Journalists champion Wayback Machine after news publishers limit article archiving
In January, Hanaa’ Tameez and I broke the story that The New York Times, The Guardian, and USA Today Co. had begun limiting the Wayback Machine’s access to their news articles. Our reporting showed that these decisions, including a “hard block” by the Times that started late last year, were driven by publishers’ concern that the Internet Archive’s free library of webpage snapshots could be scraped by AI companies to train their commercial models.
Now, journalists and digital rights nonprofit organizations are pushing back against this trend and advocating for news publishers to lift their restrictions.
On Monday, Wired first reported on the publication of a new petition organized by the digital rights nonprofit Fight for the Future. The open letter does not call for any specific policy from publishers, but “applauds” the Wayback Machine for its work “at a time where many major media outlets are questioning whether to allow the Wayback Machine to continue to preserve journalism.” The petition has already been signed by over 120 journalists, including Cory Doctorow, Taylor Lorenz, and Ron Suskind.
“The Internet Archive is a national treasure. I use it daily, and have for many, many years. I cannot imagine doing the work I do without it,” MS Now host Rachel Maddow wrote in a testimonial published alongside the letter.

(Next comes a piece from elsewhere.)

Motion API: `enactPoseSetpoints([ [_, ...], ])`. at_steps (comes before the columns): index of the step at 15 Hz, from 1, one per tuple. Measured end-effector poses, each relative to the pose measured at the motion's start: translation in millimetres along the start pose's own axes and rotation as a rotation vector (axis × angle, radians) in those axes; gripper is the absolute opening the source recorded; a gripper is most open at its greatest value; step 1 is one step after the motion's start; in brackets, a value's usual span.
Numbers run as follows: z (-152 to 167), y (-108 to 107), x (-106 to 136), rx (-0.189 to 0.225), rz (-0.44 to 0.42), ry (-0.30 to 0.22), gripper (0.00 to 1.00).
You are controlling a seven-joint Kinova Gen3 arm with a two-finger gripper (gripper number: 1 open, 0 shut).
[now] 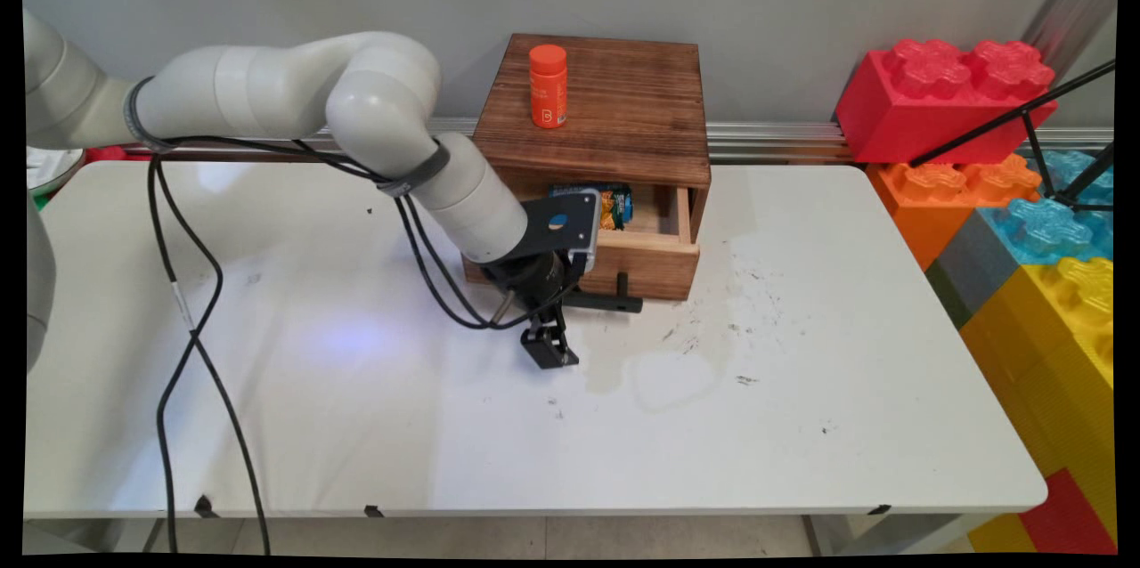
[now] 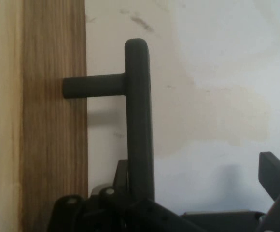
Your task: Open the drawer
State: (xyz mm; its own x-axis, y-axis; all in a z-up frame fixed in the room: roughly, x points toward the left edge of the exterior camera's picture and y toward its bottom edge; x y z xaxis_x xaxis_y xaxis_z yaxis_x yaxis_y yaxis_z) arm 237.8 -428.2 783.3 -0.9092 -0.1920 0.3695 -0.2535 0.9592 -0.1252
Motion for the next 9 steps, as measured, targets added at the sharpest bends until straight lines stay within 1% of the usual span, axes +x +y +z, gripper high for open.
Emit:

“The Internet Archive preserves over two decades of original reporting on music and popular culture by MTV News,” wrote Michael Alex, the founding editor of the now-shuttered music and popular culture news site. “History needs stewards. The people of the Internet Archive do an outstanding job of preserving irreplaceable work and making it available to journalists and researchers.”
PressProgress reporter Brishti Basu also signed the petition, detailing an incident when the Vancouver Police Department edited a press release after she published an article criticizing it for making misleading statements. The department then publicly accused her of falsifying information.
“I was able to use the Wayback Machine to immediately prove that the police department had changed their initial statement to make it look like I had lied in my article,” wrote Basu.
The petition follows a blog post published last month by the digital rights nonprofit Electronic Frontier Foundation (EFF), which cited Lab’s reporting. Joe Mullin, a senior policy analyst at EFF, called on new publishers to lift their limits on the Wayback Machine and instead take violating AI companies to court.
“In many cases, articles get edited, changed, or removed — sometimes openly, sometimes not. The Internet Archive often becomes the only source for seeing those changes,” wrote Mullin, noting that Wikipedia links to over 2.6 million news articles preserved by the Wayback Machine across 249 languages. “There are real disputes over AI training that must be resolved in courts. But sacrificing the public record to fight those battles would be a profound, and possibly irreversible, mistake.”
The recent rallying efforts by digital rights organizations echo public comments made by Wayback Machine’s director, Mark Graham, in the weeks after our reporting was first published. In February, Graham published an opinion piece on the tech policy blog TechDirt.
“Whatever legitimate concerns people may have about generative AI, libraries are not the problem, and blocking access to web archives is not the solution; doing so risks serious harm to the public record,” Graham said.